- **What the task asks**:
Your task is to repeat all of the data exactly while excluding the pictures.

● ● ● ● ● ● ●

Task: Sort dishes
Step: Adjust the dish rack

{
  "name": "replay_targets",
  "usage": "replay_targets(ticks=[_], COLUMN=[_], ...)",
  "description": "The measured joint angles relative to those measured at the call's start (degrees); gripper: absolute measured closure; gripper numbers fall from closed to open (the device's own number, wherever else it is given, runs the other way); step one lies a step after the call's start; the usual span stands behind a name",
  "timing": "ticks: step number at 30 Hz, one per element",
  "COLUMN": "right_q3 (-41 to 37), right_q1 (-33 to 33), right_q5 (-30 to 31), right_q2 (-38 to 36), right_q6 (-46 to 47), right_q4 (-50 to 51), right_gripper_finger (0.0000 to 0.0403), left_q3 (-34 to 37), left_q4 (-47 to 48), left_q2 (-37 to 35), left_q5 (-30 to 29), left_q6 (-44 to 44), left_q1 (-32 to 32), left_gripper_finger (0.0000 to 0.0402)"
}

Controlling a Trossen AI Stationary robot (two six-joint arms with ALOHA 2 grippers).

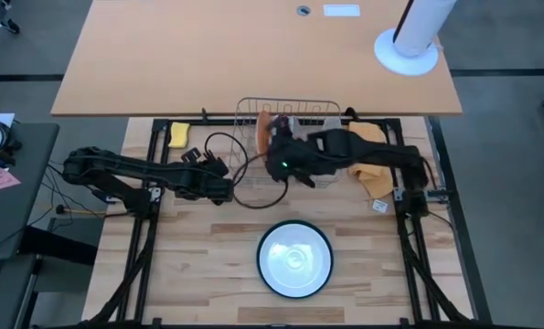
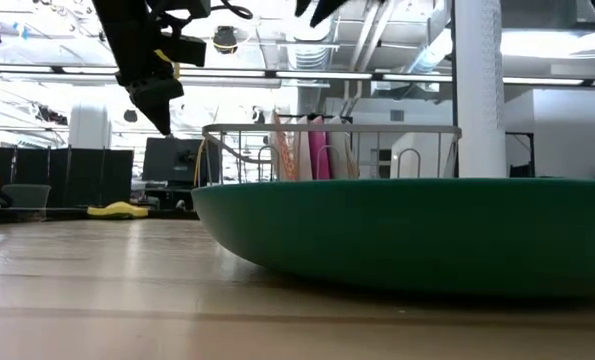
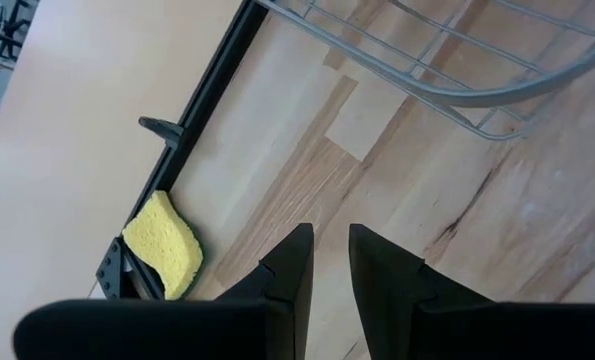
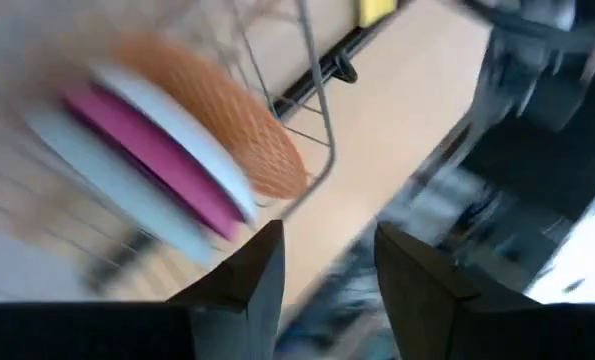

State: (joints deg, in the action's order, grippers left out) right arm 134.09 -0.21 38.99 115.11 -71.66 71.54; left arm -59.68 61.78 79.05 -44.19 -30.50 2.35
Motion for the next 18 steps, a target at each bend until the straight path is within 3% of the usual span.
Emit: replay_targets(ticks=[4, 8, 10, 12, 18], right_q3=[-0.9, -1.0, -2.7, -7.1, -20.3], right_q1=[4.4, 7.7, 9.3, 11.5, 14.9], right_q5=[0.0, -5.8, -8.3, -10.7, -10.5], right_q2=[-3.1, -4.4, -4.6, -7.0, -10.5], right_q6=[35.8, 66.9, 73.6, 74.5, 79.1], right_q4=[4.1, 17.3, 18.6, 16.7, 18.6], right_gripper_finger=[0.0244, 0.0250, 0.0253, 0.0255, 0.0267], left_q3=[0.0, 0.0, 0.0, 0.0, 0.0], left_q4=[-0.1, -2.6, -4.8, -7.2, -9.9], left_q2=[0.0, 0.0, 0.0, 0.0, 0.0], left_q5=[0.0, -0.4, -0.4, -0.3, 1.0], left_q6=[0.0, 1.0, 2.2, 3.3, 5.5], left_q1=[0.0, 0.1, 0.5, 0.9, 1.1], left_gripper_finger=[0.0339, 0.0339, 0.0339, 0.0339, 0.0339])
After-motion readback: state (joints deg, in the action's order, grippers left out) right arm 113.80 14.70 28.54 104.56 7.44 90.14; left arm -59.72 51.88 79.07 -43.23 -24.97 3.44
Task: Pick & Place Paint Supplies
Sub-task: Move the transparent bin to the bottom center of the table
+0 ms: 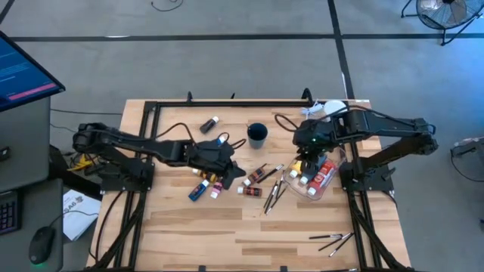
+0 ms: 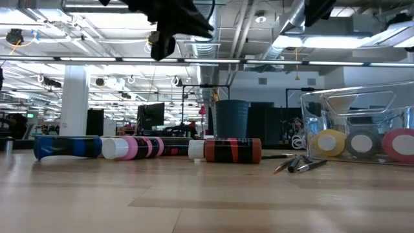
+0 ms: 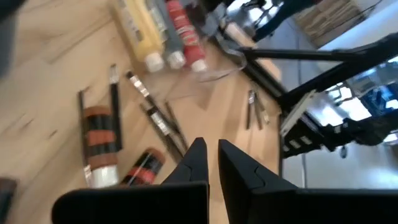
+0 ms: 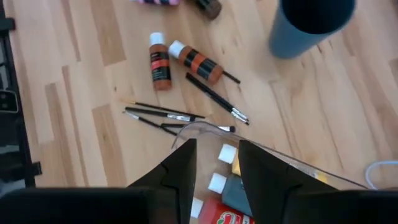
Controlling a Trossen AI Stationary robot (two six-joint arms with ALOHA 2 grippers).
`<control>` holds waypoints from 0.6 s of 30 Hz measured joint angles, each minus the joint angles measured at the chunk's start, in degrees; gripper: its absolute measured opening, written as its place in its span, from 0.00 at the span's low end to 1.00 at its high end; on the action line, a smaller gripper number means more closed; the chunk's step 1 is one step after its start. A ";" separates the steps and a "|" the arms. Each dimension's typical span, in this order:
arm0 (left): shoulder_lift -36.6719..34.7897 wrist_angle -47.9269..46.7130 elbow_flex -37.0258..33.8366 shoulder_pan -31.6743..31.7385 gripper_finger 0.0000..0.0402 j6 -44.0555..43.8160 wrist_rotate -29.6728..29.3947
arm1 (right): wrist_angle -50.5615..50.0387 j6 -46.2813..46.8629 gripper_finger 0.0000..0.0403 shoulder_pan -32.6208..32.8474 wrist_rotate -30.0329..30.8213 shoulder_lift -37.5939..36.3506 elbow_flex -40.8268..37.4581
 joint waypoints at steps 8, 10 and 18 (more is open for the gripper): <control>0.00 1.88 0.00 -0.57 0.00 -1.33 -0.29 | -3.30 22.09 0.28 1.02 -1.28 2.95 -1.01; -0.01 2.26 0.00 -0.55 0.00 -1.32 -0.32 | -4.41 28.10 0.28 1.46 -1.36 4.65 -1.98; -0.04 3.78 -0.02 -0.55 0.00 -1.25 1.10 | -0.42 25.34 0.28 5.96 0.61 12.63 -6.20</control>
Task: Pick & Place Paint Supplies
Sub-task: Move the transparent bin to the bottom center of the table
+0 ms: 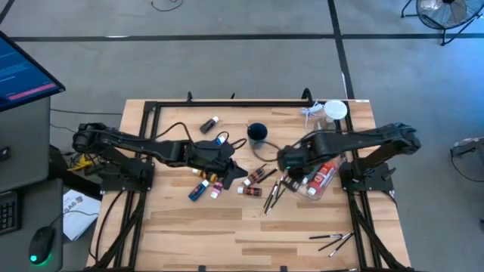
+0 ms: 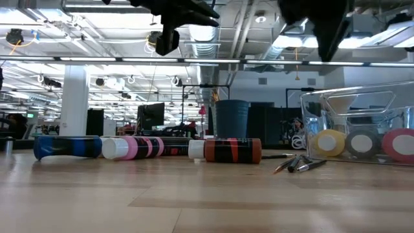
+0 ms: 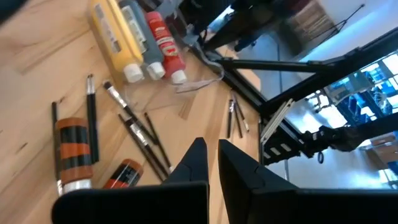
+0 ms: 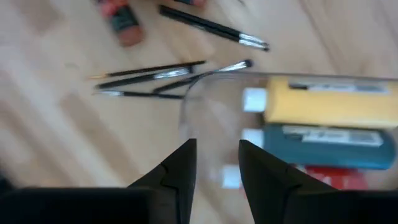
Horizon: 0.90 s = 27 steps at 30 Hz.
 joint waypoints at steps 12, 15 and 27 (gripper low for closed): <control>0.00 1.43 0.00 -1.11 0.00 -0.48 0.02 | 5.36 -5.26 0.17 -1.05 0.59 9.61 -0.24; 0.00 1.59 0.00 -1.76 0.00 -0.50 -0.19 | 6.77 -5.27 0.14 -1.09 -0.63 9.43 0.09; -0.02 2.19 0.00 -2.03 0.00 -0.58 -1.62 | 14.27 -13.22 0.10 -4.72 -0.63 8.06 4.91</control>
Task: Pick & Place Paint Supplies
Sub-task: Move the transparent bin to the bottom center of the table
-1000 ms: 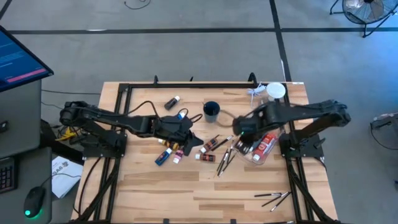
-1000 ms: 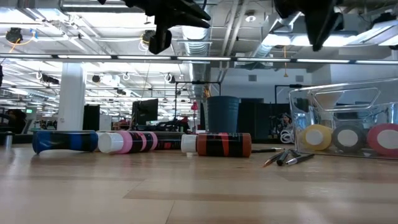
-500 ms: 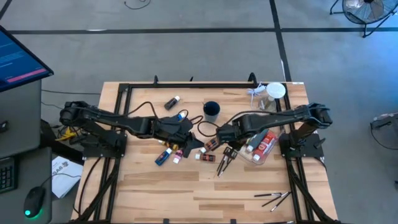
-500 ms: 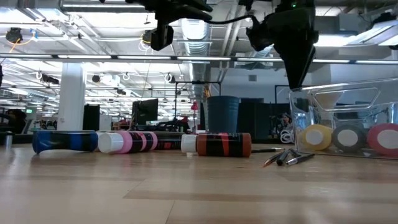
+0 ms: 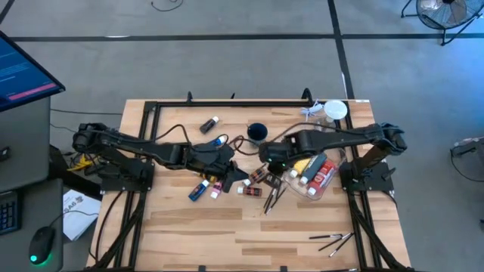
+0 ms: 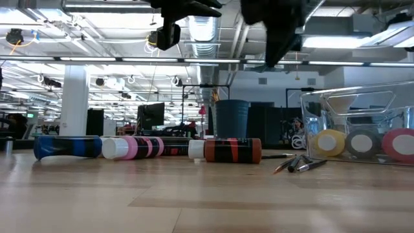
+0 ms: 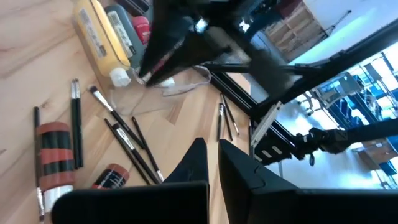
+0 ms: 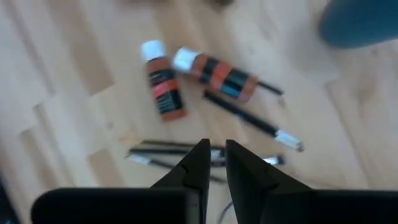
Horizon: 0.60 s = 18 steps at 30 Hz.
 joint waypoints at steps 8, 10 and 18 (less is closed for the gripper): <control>0.00 0.76 -0.02 -0.23 0.00 -1.13 -0.30 | -6.50 -2.56 0.06 -5.91 -2.59 9.24 -0.07; 0.00 0.88 -0.02 -0.40 0.00 -1.12 -0.29 | -9.26 -2.81 0.05 -6.22 -3.86 10.60 -0.20; -0.02 1.36 -0.02 -0.94 0.00 -1.08 0.11 | -16.13 -4.19 0.02 -3.81 -4.58 9.91 -0.20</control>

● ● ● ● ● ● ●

- **Answer to the exercise**:
Task: Sort dishes
Step: Adjust the dish rack

{
  "name": "replay_targets",
  "usage": "replay_targets(ticks=[_], COLUMN=[_], ...)",
  "description": "The measured joint angles relative to those measured at the call's start (degrees); gripper: absolute measured closure; gripper numbers fall from closed to open (the device's own number, wherever else it is given, runs the other way); step one lies a step after the call's start; the usual span stands behind a name",
  "timing": "ticks: step number at 30 Hz, one per element",
  "COLUMN": "right_q3 (-41 to 37), right_q1 (-33 to 33), right_q5 (-30 to 31), right_q2 (-38 to 36), right_q6 (-46 to 47), right_q4 (-50 to 51), right_gripper_finger (0.0000 to 0.0403), left_q3 (-34 to 37), left_q4 (-47 to 48), left_q2 (-37 to 35), left_q5 (-30 to 29), left_q6 (-44 to 44), left_q1 (-32 to 32), left_gripper_finger (0.0000 to 0.0402)"
}

Controlling a Trossen AI Stationary robot (two six-joint arms with ALOHA 2 grippers).


State: (joints deg, in the action's order, grippers left out) right arm 134.09 -0.21 38.99 115.11 -71.66 71.54; left arm -59.68 61.78 79.05 -44.19 -30.50 2.35
Motion for the next 18 steps, a target at each bend until the straight path is within 3% of the usual span.
Emit: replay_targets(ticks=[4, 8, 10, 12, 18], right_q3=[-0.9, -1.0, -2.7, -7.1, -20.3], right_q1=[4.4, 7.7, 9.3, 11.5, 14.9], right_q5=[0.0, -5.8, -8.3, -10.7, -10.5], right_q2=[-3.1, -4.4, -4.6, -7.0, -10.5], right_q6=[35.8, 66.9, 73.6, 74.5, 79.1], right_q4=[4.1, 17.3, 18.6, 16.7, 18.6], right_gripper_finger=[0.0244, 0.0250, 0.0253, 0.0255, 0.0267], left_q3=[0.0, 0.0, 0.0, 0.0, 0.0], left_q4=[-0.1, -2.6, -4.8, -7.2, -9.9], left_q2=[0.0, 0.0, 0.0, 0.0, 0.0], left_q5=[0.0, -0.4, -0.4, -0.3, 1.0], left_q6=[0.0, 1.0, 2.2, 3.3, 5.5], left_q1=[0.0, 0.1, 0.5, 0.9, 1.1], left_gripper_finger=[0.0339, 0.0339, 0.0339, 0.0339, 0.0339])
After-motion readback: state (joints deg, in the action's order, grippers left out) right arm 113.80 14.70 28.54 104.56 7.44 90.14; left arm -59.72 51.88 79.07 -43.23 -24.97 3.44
Task: Pick & Place Paint Supplies
Sub-task: Move the transparent bin to the bottom center of the table
+0 ms: 
+0 ms: 
+0 ms: 
+0 ms: 
Controlling a Trossen AI Stationary robot (two six-joint arms with ALOHA 2 grippers).
`<control>` holds waypoints from 0.6 s of 30 Hz measured joint angles, each minus the joint angles measured at the chunk's start, in degrees; gripper: its absolute measured opening, written as its place in its span, from 0.00 at the span's low end to 1.00 at its high end; on the action line, a smaller gripper number means more closed; the chunk's step 1 is one step after its start. A ";" separates the steps and a "|" the arms. Each dimension's typical span, in this order:
arm0 (left): shoulder_lift -36.6719..34.7897 wrist_angle -47.9269..46.7130 elbow_flex -37.0258..33.8366 shoulder_pan -31.6743..31.7385 gripper_finger 0.0000..0.0402 j6 -44.0555..43.8160 wrist_rotate -29.6728..29.3947
arm1 (right): wrist_angle -50.5615..50.0387 j6 -46.2813..46.8629 gripper_finger 0.0000..0.0403 shoulder_pan -32.6208..32.8474 wrist_rotate -30.0329..30.8213 shoulder_lift -37.5939..36.3506 elbow_flex -40.8268..37.4581
 joint waypoints at steps 8, 10 and 18 (more is open for the gripper): <control>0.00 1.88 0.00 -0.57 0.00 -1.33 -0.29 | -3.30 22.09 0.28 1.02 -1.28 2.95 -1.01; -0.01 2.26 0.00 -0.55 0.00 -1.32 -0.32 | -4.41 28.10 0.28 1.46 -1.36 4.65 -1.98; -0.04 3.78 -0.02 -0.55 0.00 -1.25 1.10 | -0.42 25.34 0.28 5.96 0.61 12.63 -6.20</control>
Task: Pick & Place Paint Supplies
Sub-task: Move the transparent bin to the bottom center of the table
+0 ms: 
+0 ms: 
+0 ms: 
+0 ms: 
Horizon: 0.90 s = 27 steps at 30 Hz.
 joint waypoints at steps 12, 15 and 27 (gripper low for closed): <control>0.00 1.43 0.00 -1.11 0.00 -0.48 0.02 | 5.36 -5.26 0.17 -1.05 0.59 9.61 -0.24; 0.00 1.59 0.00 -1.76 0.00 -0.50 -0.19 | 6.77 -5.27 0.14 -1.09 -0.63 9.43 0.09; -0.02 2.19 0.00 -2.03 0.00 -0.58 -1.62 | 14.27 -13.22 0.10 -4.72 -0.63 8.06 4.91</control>
Task: Pick & Place Paint Supplies
Sub-task: Move the transparent bin to the bottom center of the table
-1000 ms: 
-1000 ms: 
-500 ms: 
-500 ms: 
+0 ms: 
+0 ms: 
+0 ms: 
+0 ms: 
Horizon: 0.60 s = 18 steps at 30 Hz.
 joint waypoints at steps 8, 10 and 18 (less is closed for the gripper): <control>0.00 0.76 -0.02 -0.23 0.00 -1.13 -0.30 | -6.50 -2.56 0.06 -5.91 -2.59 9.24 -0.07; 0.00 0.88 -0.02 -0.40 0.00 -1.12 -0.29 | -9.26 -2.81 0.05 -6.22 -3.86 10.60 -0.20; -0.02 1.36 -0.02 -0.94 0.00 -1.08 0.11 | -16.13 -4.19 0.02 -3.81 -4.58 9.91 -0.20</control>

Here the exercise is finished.